Start of SOURCE MATERIAL

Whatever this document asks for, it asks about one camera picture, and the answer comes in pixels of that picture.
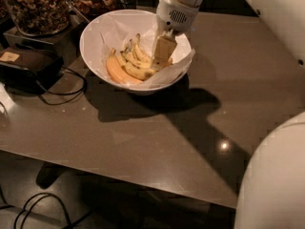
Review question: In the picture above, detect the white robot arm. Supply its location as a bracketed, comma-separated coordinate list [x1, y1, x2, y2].
[156, 0, 305, 229]

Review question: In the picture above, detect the dark metal jar stand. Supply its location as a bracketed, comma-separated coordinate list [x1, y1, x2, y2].
[4, 10, 87, 66]

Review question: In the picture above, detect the orange-yellow banana at left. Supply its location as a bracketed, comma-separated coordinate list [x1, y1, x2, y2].
[106, 49, 141, 85]

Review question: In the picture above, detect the black cable on floor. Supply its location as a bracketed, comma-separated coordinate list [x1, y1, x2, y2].
[0, 184, 124, 229]

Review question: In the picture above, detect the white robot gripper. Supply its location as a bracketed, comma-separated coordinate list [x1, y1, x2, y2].
[152, 0, 199, 69]

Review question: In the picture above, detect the white paper bowl liner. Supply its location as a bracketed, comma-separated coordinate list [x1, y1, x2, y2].
[99, 10, 194, 92]

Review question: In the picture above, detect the yellow banana bunch at back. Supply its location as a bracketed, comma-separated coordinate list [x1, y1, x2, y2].
[121, 33, 152, 69]

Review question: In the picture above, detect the spotted yellow banana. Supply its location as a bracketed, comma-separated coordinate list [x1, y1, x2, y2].
[116, 52, 158, 81]

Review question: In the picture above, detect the black box with label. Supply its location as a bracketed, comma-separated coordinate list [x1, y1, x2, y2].
[0, 47, 64, 94]

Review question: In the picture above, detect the glass jar of mixed nuts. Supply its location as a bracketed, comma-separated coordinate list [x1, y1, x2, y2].
[4, 0, 71, 37]

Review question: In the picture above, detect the white ceramic bowl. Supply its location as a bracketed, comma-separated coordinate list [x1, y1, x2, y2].
[79, 10, 195, 95]

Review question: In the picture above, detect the black cable on table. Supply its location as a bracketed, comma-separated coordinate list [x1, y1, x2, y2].
[33, 64, 89, 107]

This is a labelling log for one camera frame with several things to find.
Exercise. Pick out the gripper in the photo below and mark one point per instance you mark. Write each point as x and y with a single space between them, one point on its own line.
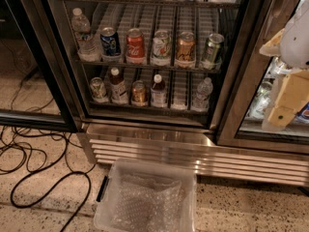
295 45

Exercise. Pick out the blue pepsi can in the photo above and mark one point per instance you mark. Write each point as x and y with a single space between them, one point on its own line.
110 42

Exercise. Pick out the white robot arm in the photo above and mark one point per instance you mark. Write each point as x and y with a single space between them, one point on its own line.
300 20

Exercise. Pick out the blue pepsi can right door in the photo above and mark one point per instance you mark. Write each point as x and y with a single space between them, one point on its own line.
303 115

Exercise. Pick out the right glass fridge door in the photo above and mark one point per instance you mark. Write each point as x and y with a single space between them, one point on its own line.
235 131

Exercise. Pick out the clear water bottle bottom shelf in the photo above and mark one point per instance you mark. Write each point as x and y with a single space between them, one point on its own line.
201 100

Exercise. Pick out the clear water bottle shelf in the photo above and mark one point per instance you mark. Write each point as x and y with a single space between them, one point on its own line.
83 32
201 100

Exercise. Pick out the orange brown soda can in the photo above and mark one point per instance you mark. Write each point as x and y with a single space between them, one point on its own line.
185 46

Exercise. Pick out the stainless steel fridge grille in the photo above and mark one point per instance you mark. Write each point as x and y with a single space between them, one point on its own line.
195 151

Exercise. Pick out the white green soda can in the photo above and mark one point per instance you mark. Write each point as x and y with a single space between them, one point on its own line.
161 44

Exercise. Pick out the copper can bottom shelf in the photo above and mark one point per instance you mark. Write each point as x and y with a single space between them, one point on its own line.
139 93

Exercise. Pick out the red coca cola can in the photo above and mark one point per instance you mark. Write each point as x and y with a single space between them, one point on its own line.
135 47

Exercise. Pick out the white green can bottom shelf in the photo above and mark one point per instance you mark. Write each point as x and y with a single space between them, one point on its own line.
98 90

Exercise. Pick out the clear water bottle middle shelf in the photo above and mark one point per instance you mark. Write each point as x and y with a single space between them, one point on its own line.
83 32

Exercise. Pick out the open black fridge door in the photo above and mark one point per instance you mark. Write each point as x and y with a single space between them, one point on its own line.
36 91

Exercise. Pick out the brown tea bottle right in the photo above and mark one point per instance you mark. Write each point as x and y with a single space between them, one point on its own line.
158 92

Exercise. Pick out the brown tea bottle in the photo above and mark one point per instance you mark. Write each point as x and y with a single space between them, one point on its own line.
158 92
118 87

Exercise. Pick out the brown tea bottle left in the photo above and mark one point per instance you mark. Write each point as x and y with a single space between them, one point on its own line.
118 87

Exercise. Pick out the bubble wrap sheet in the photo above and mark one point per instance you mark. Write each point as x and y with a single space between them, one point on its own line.
147 204

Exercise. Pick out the clear plastic bin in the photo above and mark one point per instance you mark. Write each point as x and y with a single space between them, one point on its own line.
121 167

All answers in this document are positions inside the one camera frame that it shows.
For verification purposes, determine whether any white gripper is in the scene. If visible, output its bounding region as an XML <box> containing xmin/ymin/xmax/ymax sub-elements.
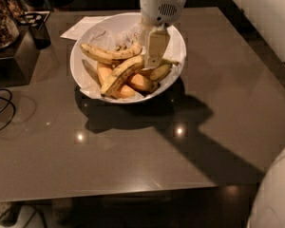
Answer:
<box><xmin>139</xmin><ymin>0</ymin><xmax>186</xmax><ymax>68</ymax></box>

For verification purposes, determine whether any long spotted yellow banana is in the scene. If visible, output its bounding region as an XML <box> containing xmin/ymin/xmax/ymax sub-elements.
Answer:
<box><xmin>101</xmin><ymin>55</ymin><xmax>144</xmax><ymax>97</ymax></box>

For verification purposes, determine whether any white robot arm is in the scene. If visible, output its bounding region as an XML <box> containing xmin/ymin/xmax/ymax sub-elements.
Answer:
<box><xmin>140</xmin><ymin>0</ymin><xmax>186</xmax><ymax>68</ymax></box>

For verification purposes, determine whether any upper spotted yellow banana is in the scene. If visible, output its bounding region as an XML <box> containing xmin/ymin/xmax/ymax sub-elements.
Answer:
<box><xmin>80</xmin><ymin>35</ymin><xmax>143</xmax><ymax>65</ymax></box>

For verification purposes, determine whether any small yellow banana right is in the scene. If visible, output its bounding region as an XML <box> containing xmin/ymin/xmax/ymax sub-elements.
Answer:
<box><xmin>141</xmin><ymin>64</ymin><xmax>172</xmax><ymax>82</ymax></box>

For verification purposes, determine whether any white bowl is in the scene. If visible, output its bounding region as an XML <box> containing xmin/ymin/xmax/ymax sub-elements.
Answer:
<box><xmin>70</xmin><ymin>12</ymin><xmax>186</xmax><ymax>104</ymax></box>

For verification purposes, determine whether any orange fruit right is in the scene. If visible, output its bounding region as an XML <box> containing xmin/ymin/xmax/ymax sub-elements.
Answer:
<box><xmin>127</xmin><ymin>74</ymin><xmax>159</xmax><ymax>93</ymax></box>

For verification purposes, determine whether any orange fruit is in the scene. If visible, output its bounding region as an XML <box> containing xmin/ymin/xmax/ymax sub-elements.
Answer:
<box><xmin>127</xmin><ymin>74</ymin><xmax>159</xmax><ymax>93</ymax></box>
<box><xmin>97</xmin><ymin>63</ymin><xmax>135</xmax><ymax>99</ymax></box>

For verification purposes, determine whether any orange fruit left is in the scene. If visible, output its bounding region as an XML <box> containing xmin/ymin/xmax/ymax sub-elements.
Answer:
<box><xmin>97</xmin><ymin>63</ymin><xmax>135</xmax><ymax>99</ymax></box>

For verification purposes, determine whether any white paper sheet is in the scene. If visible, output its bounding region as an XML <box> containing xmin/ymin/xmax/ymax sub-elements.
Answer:
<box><xmin>61</xmin><ymin>16</ymin><xmax>106</xmax><ymax>41</ymax></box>

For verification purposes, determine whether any black white patterned card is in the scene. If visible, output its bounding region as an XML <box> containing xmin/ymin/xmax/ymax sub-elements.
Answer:
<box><xmin>17</xmin><ymin>10</ymin><xmax>50</xmax><ymax>30</ymax></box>

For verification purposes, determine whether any dark box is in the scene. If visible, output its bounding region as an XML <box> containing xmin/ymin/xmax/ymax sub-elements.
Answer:
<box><xmin>0</xmin><ymin>27</ymin><xmax>40</xmax><ymax>87</ymax></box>

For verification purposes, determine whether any glass jar of snacks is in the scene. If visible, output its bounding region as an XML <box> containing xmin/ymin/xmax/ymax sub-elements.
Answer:
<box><xmin>0</xmin><ymin>0</ymin><xmax>20</xmax><ymax>49</ymax></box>

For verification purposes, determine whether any black cable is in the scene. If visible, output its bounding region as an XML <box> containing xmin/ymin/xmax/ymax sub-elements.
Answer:
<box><xmin>0</xmin><ymin>88</ymin><xmax>16</xmax><ymax>133</ymax></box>

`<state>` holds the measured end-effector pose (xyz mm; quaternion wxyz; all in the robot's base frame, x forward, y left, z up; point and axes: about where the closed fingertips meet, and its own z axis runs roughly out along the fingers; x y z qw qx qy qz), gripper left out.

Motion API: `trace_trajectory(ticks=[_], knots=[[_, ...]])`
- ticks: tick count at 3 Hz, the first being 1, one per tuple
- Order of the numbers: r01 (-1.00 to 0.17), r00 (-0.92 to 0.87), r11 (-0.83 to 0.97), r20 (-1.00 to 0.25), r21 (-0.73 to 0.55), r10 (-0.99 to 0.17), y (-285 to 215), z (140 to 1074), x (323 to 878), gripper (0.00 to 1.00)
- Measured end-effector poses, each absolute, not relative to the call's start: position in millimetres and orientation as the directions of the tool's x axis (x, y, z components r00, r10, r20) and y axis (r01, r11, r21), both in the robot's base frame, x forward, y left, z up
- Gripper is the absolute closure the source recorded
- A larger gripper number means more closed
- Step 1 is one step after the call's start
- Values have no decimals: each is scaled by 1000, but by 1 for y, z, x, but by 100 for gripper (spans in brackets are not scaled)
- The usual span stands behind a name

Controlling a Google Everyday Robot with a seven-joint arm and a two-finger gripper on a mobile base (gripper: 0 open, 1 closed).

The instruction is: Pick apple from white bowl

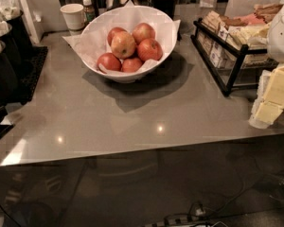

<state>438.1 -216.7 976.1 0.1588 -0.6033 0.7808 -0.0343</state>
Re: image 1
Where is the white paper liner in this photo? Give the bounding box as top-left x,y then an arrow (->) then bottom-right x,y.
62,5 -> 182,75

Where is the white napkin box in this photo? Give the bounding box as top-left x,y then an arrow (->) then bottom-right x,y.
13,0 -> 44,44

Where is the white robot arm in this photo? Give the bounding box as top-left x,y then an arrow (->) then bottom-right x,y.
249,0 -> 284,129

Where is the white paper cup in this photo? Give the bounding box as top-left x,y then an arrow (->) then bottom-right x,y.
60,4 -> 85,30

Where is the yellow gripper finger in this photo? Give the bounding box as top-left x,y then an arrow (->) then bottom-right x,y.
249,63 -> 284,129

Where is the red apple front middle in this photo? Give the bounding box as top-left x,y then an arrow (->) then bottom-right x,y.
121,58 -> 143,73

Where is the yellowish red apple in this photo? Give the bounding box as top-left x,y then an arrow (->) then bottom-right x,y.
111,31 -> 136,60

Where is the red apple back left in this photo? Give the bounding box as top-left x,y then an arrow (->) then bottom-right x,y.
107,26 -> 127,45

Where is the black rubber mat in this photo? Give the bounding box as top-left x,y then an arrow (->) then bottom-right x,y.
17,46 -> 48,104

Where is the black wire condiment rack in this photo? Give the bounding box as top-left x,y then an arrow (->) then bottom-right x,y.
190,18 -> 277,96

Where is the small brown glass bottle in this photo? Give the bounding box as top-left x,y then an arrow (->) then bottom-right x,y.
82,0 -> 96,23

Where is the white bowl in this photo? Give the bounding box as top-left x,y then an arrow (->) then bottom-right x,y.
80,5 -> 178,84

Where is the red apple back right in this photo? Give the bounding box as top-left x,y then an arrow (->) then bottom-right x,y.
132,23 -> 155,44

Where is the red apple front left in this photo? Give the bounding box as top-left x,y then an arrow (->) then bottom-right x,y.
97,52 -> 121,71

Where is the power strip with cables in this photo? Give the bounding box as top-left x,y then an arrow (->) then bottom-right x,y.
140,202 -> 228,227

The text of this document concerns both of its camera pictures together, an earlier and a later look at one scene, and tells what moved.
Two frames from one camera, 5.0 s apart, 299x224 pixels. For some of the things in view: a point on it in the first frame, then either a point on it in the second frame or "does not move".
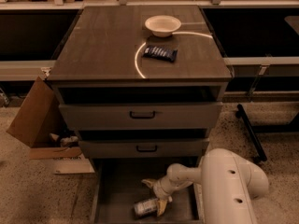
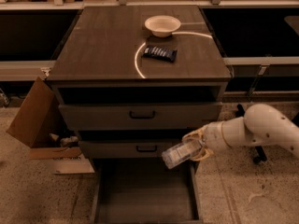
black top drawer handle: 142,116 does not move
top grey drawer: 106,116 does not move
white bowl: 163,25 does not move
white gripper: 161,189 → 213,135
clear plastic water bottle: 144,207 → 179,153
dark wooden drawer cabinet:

End of SOURCE MATERIAL

# [ACTION ITEM]
Extract every line containing the string "drawer" from the data above.

# [ANSWER TO THE PROBLEM]
black top drawer handle: 142,116 does not move
top grey drawer: 106,116 does not move
dark wooden drawer cabinet:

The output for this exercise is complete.